Sloth uses Prometheus rules to generate SLOs. Based on the generated recording and alert rules it creates a reliable and uniform SLO implementation:

stateDiagram-v2
direction LR

input: 1 Sloth spec
sloth: Sloth
output: N prometheus rules

input --> sloth
sloth --> output

state sloth {
    direction LR
    load: Load SLO Spec
    metadata: Gen Metadata rules
    slis: Gen SLI rules
    alerts: Gen Alert rules
    save: Out format

    load --> metadata
    load --> slis
    load --> alerts
    metadata --> save
    slis --> save
    alerts --> save
}

The Prometheus rules that Sloth generates, fall in 3 categories:

  • SLIs: These rules are the base, they use the queries provided by the user to get a value used to show what is the error service level (availability). It creates multiple rules for different time windows, these different results will be used for the alerts.
  • Metadata: These are used as informative metrics, like the remaining error budget, the SLO objective percent... These are very handy for SLO visualization, e.g Grafana dashboard.
  • Alerts: These are the multiwindow-multiburn alerts that are based on the SLI rules.

Sloth will take the service level spec and for each SLO in the spec will create 3 rule groups with the above categories.

Metrics

The Sloth generated rules will share the same metric name across SLOs.

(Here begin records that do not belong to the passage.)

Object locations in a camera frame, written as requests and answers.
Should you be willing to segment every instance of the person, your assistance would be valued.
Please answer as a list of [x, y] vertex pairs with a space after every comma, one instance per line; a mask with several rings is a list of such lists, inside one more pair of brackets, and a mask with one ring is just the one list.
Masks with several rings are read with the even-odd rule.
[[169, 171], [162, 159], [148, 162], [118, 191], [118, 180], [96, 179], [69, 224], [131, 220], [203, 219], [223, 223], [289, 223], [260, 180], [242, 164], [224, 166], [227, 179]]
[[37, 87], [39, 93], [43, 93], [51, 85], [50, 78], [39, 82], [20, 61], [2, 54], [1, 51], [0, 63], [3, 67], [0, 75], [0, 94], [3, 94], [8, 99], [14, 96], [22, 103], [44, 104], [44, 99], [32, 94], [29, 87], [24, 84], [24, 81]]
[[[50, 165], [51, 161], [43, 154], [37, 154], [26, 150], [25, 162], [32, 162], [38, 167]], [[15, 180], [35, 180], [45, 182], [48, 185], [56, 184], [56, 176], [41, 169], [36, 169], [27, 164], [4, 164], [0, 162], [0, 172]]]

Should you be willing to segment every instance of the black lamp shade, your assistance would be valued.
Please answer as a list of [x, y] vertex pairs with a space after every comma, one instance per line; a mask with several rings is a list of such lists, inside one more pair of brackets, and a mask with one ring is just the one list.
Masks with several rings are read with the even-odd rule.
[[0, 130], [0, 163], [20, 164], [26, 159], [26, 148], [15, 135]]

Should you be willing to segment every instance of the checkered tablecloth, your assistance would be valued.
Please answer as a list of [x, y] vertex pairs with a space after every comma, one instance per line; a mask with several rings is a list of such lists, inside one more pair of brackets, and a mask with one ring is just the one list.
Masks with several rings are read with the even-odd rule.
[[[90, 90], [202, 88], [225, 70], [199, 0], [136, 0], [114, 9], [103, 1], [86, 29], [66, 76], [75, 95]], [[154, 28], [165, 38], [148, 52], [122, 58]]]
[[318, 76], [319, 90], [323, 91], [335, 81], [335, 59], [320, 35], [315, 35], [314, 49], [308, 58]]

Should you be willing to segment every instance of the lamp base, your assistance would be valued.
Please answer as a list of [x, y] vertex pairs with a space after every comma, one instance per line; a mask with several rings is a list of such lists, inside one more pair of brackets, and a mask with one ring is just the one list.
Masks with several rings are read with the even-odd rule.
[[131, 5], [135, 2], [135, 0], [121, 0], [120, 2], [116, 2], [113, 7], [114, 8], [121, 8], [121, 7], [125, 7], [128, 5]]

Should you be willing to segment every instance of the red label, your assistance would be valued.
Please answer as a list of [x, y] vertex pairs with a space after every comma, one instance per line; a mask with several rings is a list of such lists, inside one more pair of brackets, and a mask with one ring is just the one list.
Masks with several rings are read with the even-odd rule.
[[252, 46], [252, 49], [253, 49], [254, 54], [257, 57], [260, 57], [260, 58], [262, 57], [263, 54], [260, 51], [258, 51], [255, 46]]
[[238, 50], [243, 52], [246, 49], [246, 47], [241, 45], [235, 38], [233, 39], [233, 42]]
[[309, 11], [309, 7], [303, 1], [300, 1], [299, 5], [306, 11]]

However the labels are the key to identify the different services, SLO... This is how we obtain a uniform way of describing all the SLOs across different teams and services.

To get all the available metric names created by Sloth, use this query:

count({sloth_id!=""}) by (__name__)

Alerts

Sloth SLO alerts use multiwindow-multiburn method. It will generate 2 types of alerts:

  • Critical/page: Pay attention right now.
  • Warning/ticket: Take into account, however is not urgent.

Using 4 different alerts across different time window periods:

  • Critical/Page in short time window: Very very high rate of burning budget.
  • Critical/Page in medium time window: High rate rate of burning budget.
  • Warning/Ticket in medium time window: Constant normal rate of burning budget.
  • Warning/Ticket in long time window: Constant low rate of burning budget.

Sloth doesn't trigger/generate the alerts itself, Prometheus will by using Sloth generated alerting rules. Normally something connected with Prometheus (like alertmanager) will trigger these alerts notifications (e.g Slack, Pagerduty...).